3.9. Industrial Applicability and Efficiency Evaluation

To assess the potential value of the detection method described in this paper for industrial applications, this study analyzed the operational efficiency and adaptability of the detection system under dynamic production line conditions. We randomly selected 20 samples from the test set and measured their execution times at each stage of the model. The results showed that the time required to perform precise segmentation of a single foreign object image using the U-Net neural network was consistently less than 365 milliseconds; the time required to extract color and texture features of foreign objects using the feature extraction module was consistently less than 83 milliseconds; and the time required to classify foreign objects using the SVM classification model was consistently less than 0.07 milliseconds. When the processing times of all modules are combined, the entire detection system completes the full identification process for a single foreign object sample in less than 500 ms, generally adapting to the actual production pace of tilapia fillet processing lines; simultaneously, the introduction of a multi-channel parallel detection architecture can further accelerate the process, effectively enhancing the algorithm’s engineering application value. When applying this method to actual production, the “clean/contaminated” classification problem must also be addressed. This can be achieved by directly utilizing the background regions (areas with pixel values of 0) obtained from U-Net segmentation of existing labeled images.
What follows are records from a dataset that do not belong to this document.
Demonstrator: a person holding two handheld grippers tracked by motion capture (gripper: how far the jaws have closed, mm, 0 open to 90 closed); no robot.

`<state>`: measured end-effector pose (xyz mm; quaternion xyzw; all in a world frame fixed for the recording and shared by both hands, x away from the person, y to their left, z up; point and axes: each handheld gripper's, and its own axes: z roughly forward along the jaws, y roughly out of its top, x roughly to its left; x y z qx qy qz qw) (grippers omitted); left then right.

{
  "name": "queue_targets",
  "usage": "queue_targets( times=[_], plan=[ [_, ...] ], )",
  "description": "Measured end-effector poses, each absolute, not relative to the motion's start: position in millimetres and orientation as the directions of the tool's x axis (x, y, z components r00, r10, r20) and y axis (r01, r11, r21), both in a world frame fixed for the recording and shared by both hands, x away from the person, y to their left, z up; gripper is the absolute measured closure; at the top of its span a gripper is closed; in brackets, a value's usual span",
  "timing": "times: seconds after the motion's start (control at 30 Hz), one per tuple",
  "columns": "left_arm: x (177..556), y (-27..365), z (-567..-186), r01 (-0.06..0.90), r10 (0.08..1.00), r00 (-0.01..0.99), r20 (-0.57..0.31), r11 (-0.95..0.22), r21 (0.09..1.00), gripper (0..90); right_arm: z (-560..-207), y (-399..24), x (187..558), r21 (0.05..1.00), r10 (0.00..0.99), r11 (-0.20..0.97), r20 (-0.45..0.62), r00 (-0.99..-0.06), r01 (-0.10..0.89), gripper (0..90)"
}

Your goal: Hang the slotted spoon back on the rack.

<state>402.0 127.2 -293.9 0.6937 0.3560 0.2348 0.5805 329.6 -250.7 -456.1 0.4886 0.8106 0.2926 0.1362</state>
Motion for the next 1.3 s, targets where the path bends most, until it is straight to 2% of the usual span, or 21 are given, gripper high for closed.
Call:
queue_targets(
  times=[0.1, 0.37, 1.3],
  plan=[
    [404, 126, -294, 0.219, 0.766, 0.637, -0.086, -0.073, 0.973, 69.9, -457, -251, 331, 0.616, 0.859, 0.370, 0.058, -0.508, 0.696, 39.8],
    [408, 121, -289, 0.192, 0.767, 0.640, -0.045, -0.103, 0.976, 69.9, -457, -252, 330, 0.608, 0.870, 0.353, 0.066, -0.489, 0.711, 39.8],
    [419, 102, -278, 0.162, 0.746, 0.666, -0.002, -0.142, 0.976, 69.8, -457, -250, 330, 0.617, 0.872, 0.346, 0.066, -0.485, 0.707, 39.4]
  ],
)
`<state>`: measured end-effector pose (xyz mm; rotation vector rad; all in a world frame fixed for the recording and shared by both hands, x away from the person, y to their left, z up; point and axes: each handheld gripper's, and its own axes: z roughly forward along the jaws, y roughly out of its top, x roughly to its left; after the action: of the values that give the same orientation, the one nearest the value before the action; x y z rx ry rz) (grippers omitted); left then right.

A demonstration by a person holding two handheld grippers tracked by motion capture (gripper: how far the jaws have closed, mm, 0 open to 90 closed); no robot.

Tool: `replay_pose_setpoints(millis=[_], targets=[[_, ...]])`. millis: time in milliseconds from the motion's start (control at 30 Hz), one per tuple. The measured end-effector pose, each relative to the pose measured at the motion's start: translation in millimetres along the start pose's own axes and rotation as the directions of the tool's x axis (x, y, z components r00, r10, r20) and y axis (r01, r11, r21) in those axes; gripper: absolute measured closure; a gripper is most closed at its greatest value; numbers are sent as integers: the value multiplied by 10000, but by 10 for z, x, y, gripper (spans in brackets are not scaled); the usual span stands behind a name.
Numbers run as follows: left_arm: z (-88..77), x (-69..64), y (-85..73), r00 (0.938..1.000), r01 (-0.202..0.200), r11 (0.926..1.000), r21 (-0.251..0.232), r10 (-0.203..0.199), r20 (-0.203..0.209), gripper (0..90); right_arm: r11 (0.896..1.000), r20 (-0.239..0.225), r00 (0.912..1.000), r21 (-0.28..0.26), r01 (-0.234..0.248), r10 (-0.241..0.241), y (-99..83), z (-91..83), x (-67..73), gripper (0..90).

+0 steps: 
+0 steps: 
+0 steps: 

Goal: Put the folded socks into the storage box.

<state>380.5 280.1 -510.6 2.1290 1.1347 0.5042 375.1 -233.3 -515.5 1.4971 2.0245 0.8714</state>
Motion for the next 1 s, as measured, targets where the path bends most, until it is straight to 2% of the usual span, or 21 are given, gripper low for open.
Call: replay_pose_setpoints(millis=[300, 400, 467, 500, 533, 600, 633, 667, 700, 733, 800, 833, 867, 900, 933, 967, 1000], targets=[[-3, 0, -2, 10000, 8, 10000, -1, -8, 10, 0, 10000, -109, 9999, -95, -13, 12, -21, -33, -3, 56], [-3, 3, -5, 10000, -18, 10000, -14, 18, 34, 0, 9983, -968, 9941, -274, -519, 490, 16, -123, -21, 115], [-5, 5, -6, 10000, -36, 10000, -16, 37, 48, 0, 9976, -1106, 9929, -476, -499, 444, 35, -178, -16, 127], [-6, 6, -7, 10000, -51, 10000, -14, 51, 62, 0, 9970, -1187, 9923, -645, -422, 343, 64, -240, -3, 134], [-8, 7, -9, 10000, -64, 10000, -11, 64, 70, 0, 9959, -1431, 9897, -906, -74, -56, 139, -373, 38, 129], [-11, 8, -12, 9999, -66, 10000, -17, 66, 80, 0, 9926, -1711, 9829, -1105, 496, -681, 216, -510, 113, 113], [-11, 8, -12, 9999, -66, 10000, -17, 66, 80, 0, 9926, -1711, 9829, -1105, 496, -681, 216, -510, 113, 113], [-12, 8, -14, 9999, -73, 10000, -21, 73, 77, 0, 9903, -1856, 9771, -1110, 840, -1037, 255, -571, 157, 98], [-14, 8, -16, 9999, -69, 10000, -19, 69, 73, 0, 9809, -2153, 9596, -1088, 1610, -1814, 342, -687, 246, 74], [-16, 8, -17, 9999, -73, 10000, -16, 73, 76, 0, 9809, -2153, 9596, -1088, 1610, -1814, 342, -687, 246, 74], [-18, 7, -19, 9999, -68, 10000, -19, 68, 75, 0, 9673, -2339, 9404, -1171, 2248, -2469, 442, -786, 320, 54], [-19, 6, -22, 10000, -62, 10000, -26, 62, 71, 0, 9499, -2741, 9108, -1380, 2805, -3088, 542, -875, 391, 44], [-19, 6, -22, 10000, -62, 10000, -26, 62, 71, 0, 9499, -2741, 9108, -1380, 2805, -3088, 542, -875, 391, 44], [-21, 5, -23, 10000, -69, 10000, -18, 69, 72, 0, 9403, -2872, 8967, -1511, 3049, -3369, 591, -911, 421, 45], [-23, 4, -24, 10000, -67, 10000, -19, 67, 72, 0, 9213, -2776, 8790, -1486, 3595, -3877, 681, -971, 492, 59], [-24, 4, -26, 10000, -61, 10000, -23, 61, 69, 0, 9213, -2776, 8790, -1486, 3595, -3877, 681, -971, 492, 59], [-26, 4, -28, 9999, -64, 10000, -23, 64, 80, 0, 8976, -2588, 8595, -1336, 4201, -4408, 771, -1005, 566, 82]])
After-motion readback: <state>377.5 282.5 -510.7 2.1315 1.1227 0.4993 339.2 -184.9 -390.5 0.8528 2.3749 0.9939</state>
By randomly sampling image patches, “foreign-object-free” class samples are constructed and combined with foreign-object region samples to train a simple binary classifier. Furthermore, to address practical operational challenges such as variations in fish fillet thickness and on-site environmental noise, the model can undergo incremental training using actual production data.

4. Conclusions

This study employed UV-induced fluorescence technology in conjunction with a deep learning and machine learning integrated network model to preliminarily validate its feasibility in detecting foreign objects in tilapia fillets, thereby offering a new approach to foreign object detection in tilapia processing. Images were collected using a custom-built UVFI system. Leveraging the luminescent characteristics of fish scales and bones under UV fluorescence, a U-Net deep learning segmentation model was constructed to preliminarily achieve the segmentation of foreign body image patches. Color and texture features were extracted from the images of fish scales and bones after U-Net segmentation, and a machine learning prediction model based on a support vector machine (SVM) was established for further classification of foreign bodies. The prediction results indicated that the model constructed based on LBP texture feature extraction and color characteristics exhibited excellent performance (with an F1 score of 95.9%), verifying the effectiveness of this feature combination in foreign body discrimination. The core advantage of this method lies in the fact that UV fluorescence imaging generates high-contrast images that clearly highlight the differences in fluorescence between fish scales, bones, and flesh, with the aim of exploring the potential of fluorescence-based foreign object detection in fish fillets. Although positive results have been achieved under controlled experimental conditions, the current method still falls significantly short of meeting the requirements for practical industrial applications. Future efforts should focus on developing diverse data augmentation strategies to reduce the false negative rate for deeply embedded foreign objects and simulate noise from various complex industrial scenarios, thereby further enhancing the model’s adaptability and reliability in complex production environments. In summary, the method based on UV fluorescence imaging technology and an integrated deep learning–machine learning model shows great promise for foreign object detection in tilapia fillets; however, further research is needed to optimize and validate the approach before it can be applied in actual industrial production.